If this happens regularly, it would be wise to reexamine whether scaling down to two instances is a good idea. Even though the startup is saving money by scaling down to match capacity and demand, they are always at the risk of downtime.
In fact, it is generally true that auto scaling is most useful to people who are scaling to hundreds of servers rather than tens of servers. If you let your capacity fall below a certain amount, you are always going to be susceptible to downtime. No matter how the auto scaling group is set up, it still takes at least 5 minutes for an instance to come up; in 5 minutes, you can generate a lot of traffic, and in 10 minutes you can saturate a website. This is why a 90% scale down is almost always too much. In the above example, the startup should instead try to scale the top 20% of their capacity.
4. Perfect base images > lengthy configurations?
It is often very difficult to find the balance between what is baked into the AMI (to create a “Golden Master”) and what is done on launch with a configuration management tool (on top of a “Vanilla AMI”). In reality, how you configure an instance depends on how fast the instance needs to be spun up, how often auto scaling events happen, the average life of an instance, etc.
The advantage of using a configuration management tool and building off of Vanilla AMIs is obvious: if you are running 100+ machines, you update packages in a single place and have a record of every configuration change. We discussed the advantages of configuration management extensively here.
However, in an auto scaling event, you often do not want to have to wait for Puppet or any script to download and install 500MB of packages. In addition, the more tasks that the default installation process must complete, the higher the chance that something will go wrong.
There are also lots of things that can go wrong in a Puppet script. For instance, say that you update OpenSSL to the latest version every time Puppet runs. Even though this happens very rarely, any number of random network issues could cause temporary outages while connecting to the package repository. If the initialization process does not fail elegantly, it could cost a lot of money: the instances keep dying and being recreated, in an hour it might spin up 30 instances and run up a substantial bill, especially if it is running large, production instances.
With time and testing, It is possible to achieve a balance of these two approaches. The ideal would be the ability to start from a stock image created after running Puppet on an instance. The test of a successful deploy process is whether or not the instance functions identically when created from this existing stock image as when created from “scratch”, with a Vanilla AMI configured by Puppet.

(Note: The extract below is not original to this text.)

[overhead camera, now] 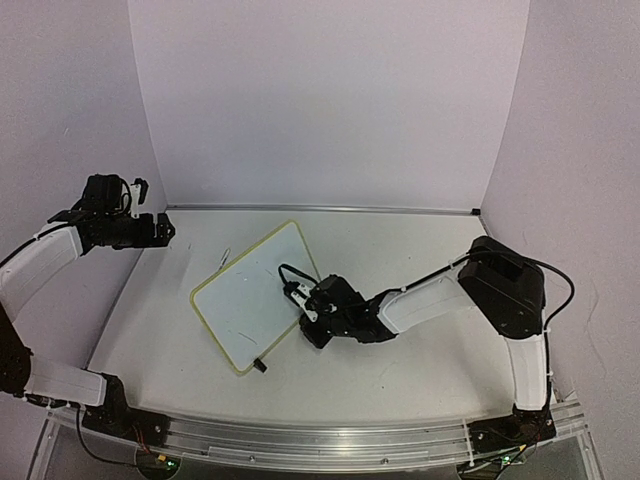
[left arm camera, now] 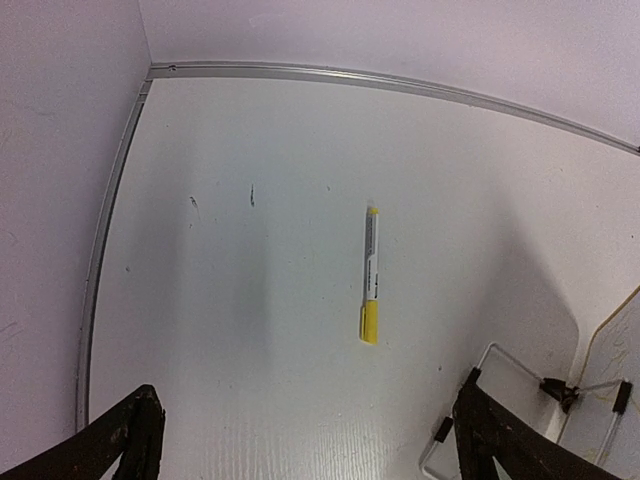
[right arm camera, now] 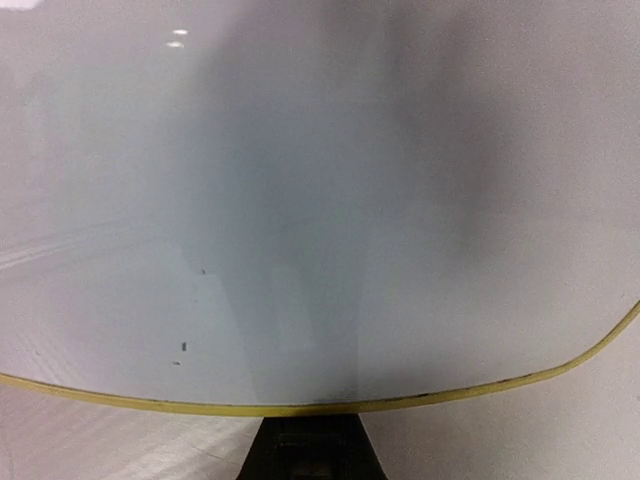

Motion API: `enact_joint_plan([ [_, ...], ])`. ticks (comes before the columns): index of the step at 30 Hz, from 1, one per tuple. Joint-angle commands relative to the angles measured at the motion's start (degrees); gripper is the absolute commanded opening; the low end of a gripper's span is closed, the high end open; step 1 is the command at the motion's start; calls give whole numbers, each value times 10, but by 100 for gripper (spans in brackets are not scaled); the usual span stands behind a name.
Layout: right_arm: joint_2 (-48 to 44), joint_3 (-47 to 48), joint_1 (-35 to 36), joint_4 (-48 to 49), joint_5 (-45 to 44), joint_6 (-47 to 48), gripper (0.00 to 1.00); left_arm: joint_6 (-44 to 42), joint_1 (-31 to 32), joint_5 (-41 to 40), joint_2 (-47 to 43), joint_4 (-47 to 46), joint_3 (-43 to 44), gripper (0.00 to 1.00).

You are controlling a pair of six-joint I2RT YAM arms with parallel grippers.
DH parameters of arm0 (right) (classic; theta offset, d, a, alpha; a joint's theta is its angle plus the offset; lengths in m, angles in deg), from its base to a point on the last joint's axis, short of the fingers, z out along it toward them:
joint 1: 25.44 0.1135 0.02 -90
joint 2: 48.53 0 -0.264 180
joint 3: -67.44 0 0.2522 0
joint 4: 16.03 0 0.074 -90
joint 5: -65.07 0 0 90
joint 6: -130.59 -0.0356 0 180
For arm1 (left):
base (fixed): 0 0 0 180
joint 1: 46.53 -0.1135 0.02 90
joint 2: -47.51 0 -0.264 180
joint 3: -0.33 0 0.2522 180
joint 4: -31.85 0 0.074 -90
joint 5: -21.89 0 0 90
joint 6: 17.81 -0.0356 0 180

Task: Write a sentence on the whiteboard
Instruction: Move the whiteboard to the center of the board.

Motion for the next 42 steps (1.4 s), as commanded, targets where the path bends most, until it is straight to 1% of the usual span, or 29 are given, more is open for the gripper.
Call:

Setting up auto scaling is a complex and time-consuming project for any engineering team. No doubt over the next few years, third party tools will emerge to facilitate this process, but these cloud management tools have historically lagged far behind cloud adoption. Until tools like Amazon’s OpsWorks become more robust, the effectiveness of any environment’s auto scaling process will depend on the skills of cloud automation engineers.